Selon les sources de l’Union Internationale pour la Conservation de la Nature en France, du Muséum National d’Histoire Naturel, de la Société Française d’Ichtyologie et de l’ONEMA, le brochet fait actuellement parti des espèces menacées de disparition en France.

L’espèce a tout récemment été inscrite sur la liste rouge des espèces menacées en France avec le statut de Vulnérable.

Le département de Saône-et-Loire, et plus particulièrement les rivières Saône et Seille n’échappent pas à ce constat alarmant. A ce titre les travaux d’études et de restauration des frayères à brochet menés par notre Fédération ou d’autres organismes sont particulièrement nombreux sur l’ensemble des Contrats de Rivière du département.

 

Les efforts de préservations entrepris

Constatant le déclin des populations de brochet depuis plus d’une vingtaine d’années, notre Fédération essaie tant que possible d’agir et d’investir pour le développement et le maintien de l’espèce à travers essentiellement des travaux de restauration des zones humides propices à la reproduction du brochet.

Depuis 2006 nos efforts se sont particulièrement orientés sur les rivières Saône et Seille, milieux aquatiques pour lesquels l’espèce est la plus menacée sur le département de Saône-et-Loire.

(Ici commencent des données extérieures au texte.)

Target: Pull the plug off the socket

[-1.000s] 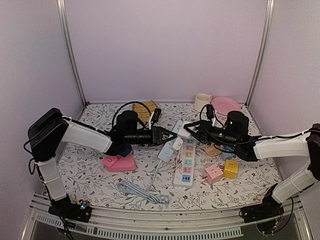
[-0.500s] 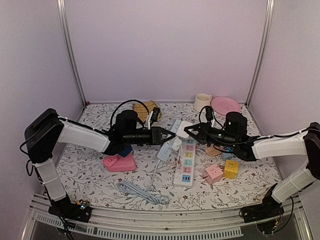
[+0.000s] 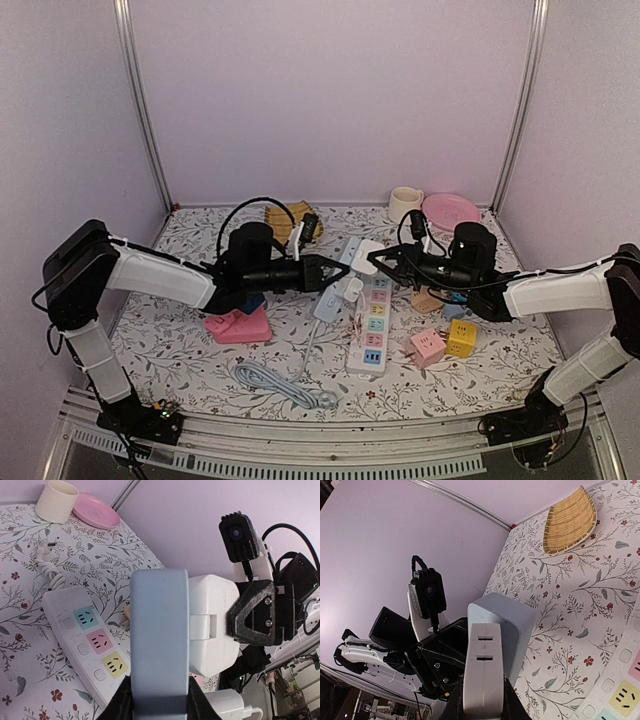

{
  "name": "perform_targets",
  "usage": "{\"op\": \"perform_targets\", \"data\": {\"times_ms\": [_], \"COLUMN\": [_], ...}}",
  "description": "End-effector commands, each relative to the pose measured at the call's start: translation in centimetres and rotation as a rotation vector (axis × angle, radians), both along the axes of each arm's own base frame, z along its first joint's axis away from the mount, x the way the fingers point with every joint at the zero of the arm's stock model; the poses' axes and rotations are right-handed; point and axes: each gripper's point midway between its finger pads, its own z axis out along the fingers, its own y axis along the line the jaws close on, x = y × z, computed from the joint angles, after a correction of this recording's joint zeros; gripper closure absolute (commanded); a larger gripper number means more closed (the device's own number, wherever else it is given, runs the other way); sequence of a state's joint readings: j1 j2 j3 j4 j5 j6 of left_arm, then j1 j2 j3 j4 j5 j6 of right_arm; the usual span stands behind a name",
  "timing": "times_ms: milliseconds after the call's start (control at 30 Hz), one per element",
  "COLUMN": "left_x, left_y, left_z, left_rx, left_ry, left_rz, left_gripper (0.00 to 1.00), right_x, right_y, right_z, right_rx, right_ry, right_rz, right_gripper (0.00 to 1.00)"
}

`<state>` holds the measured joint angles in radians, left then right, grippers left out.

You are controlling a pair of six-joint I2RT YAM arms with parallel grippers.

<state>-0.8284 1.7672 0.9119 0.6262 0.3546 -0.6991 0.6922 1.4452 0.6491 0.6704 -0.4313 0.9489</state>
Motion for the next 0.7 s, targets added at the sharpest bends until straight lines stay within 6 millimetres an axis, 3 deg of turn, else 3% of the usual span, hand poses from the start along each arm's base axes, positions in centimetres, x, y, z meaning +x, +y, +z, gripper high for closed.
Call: {"op": "perform_targets", "data": {"times_ms": [0,533,667], "left_x": [1.8,2.9,3.1], "left_y": [2.7,3.9,3.9], "left_z": [-4.9,-5.5,-5.0], "left_rx": [0.128,0.125,0.117], "left_ry": [0.092,0.127,0.121], "left_rz": [0.119,0.133,0.136], "left_gripper": [1.00,1.00,1.00], "right_x": [-4.2,-6.0,-5.4], "right_y": [1.2,0.8,0.7], "right_z": [8.0,9.2,8.6], "right_rx": [0.172,0.164,0.135], "right_ry": [-0.261,-0.353,-0.332], "right_rz": [0.205,0.261,0.241], "right_gripper": [0.97,0.97,0.97]}}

C’est ainsi qu’avec la participation de nos partenaires classiques (Agence de l’Eau RMC, Conseil Régional de Bourgogne, EPTB Saône-Doubs et le fond FEDER) nous avons entrepris des restaurations sur les sites suivant :

–          Frayère de Branges (Seille – année 2006) : 10 730€
–          Frayère de Jouvençon (Seille – année 2006) : 14919 €
–          Port d’Ormes (Saône – année 2009 : 26 849
–          Corne de Vachon (Seille – année 2009) : 43 414
–          Morte sur l’Eau (Doubs – année 2009): 1315.60 €
–          Morte du Grand Paquier aval (Doubs – année 2009): 4748 €
–          Morte du Grand Paquier amont (Doubs – année 2009): 11 661 €
–          Zone humide Saint Usuge (Seille – année 2012) : 15117 €
–          Zone humide de Gigny-sur-Saône (Sâone – année 2012) : 14 555 €

Tout ceci représente bien évidemment un cout (cout de travaux ci-dessus et d’études non mentionnés). De grandes sommes d’argent public sont ainsi investies (80% de subvention et 20% d’auto financement par les structures associatives de la pêche).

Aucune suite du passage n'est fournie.